1 pound round steak, cut in thin pieces about 1" (type and amount of meat can be varied, according to taste)
1 medium onion, sliced thin
Schilling minced garlic (equal to 1 clove)
1 can cream of mushroom soup
8 oz. sour cream
1 large can mushroom bits-do not drain
2 T ketchup
2 t Worcestershire sauce

 Brown steak in small amount of cooking oil. Add onion and cook for about 5 minutes, stirring occasionally. Add garlic. In bowl, mix soup, sour cream, mushrooms including juice, ketchup, and Worcestershire sauce. Add to meat and onions. Heat well. Serve over noodles.

6 eggs
1 cup milk
1 cup flour
1 tsp salt
1/4 cup butter

 Melt the butter in a glass pan in a 350* oven. Mix the eggs and milk, then add the flour and salt, mixing in well. Pour the egg mixture over the hot melted butter and bake for 20 minutes. Serve hot out of the oven.

 6-7 large potatoes
1 can evaporated milk
1 carrot
2 cups salted water
4 tsp chicken bouillon
3-4 cups cheese
1 cup water

 Peel and grate potatoes and carrot, then put into pot. Grate cheese and set aside. Prepare chicken broth in water and set aside. Add salted water to potatoes and carrot, and cook on high heat until potatoes are thick (about 15 minutes), stirring constantly. Add bouillon, canned milk, and cheese. Continue cooking until cheese is melted, then turn down heat and simmer for two hours, stirring occasionally.

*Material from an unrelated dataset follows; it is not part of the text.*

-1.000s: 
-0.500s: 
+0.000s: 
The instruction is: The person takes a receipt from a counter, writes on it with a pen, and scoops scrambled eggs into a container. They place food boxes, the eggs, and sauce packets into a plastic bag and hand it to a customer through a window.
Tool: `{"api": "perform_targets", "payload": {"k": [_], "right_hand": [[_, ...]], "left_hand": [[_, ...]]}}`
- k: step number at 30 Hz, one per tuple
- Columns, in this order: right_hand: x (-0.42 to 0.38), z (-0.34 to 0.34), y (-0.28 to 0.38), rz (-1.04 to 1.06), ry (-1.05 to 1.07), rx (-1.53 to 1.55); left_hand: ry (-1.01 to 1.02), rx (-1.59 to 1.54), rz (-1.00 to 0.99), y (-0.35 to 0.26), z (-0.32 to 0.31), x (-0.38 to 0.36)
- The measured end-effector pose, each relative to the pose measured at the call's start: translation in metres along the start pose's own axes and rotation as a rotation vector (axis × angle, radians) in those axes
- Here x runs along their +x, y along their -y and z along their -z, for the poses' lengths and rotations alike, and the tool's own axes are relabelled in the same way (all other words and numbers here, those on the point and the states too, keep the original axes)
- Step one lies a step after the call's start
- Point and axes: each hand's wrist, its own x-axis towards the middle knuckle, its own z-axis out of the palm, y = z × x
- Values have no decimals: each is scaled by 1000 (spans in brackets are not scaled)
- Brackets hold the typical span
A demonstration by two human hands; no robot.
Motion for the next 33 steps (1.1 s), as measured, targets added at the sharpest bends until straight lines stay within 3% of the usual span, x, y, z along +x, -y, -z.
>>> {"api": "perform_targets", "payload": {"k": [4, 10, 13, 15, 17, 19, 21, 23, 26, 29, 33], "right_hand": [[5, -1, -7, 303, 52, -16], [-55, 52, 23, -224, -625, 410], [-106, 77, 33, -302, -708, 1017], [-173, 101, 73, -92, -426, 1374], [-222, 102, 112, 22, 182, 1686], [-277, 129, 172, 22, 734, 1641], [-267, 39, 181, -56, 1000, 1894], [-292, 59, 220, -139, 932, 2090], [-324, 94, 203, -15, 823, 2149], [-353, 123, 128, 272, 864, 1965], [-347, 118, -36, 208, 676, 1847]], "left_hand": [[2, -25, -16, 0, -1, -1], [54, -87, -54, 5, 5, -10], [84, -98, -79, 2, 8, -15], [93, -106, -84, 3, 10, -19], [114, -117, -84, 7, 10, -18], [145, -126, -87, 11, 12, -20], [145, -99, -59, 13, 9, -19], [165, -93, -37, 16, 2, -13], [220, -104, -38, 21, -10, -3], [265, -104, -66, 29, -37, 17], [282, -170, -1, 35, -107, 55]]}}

 2 cans cream of chicken soup, undiluted
1 cup grated Mozzarella or Monterey Jack cheese
1 cup sour cream
3 cups chicken or turkey, cooked and chopped
Garlic salt to taste
Onion powder to taste
Salt and pepper to taste
1 cup sliced black olives
12 flour tortillas
1/2 cup grated Mozzarella cheese

 Make a sauce by mixing soup, cheese, and sour cream. Pour 1/3 of sauce into bottom of 9x13 baking dish. Mix turkey, seasonings, olives, and 1/3 of the sauce together. Put a small amount of turkey mixture in each tortilla. Roll and place on top of the sauce in the baking dish. Pour the remaining sauce on top. Sprinkle remaining cheese on top. Bake 350* for 20-30 minutes or until slightly browned.

 1/2 pound ground beef or leftover roast
Chopped green onions with tops
Finely grated carrot
Chopped water chestnuts
1 egg, beaten
Chopped bean sprouts
1 tsp soy sauce
chopped mushrooms
won ton skins

 Mix ingredients all together and put in won ton skins. Deep fry in oil until brown. Serve with seafood sauce.

 1 cup ketchup
1 teaspoon lemon juice
2 teaspoons horseradish

 Stir together.

 1/2 cup brown sugar
1/2 gallon vanilla ice cream
1/2 cup margarine or butter
1 bag frozen sliced strawberries
1 cup shredded coconut
1/2 cup finely chopped nuts
1 pkg. Danish Dessert
6 cups rice crispies

 Mix together coconut, nuts, and rice crispies. Heat brown sugar and margarine until melted and well blended. Mix with rice crispies. Press half of mixture into a 9x13 baking pan. Top with sliced ice cream. Cover with the other half of rice crispie mixture. Freeze. Cut into serving-size pieces and serve individually with a topping of frozen sliced strawberries in Danish Dessert sauce.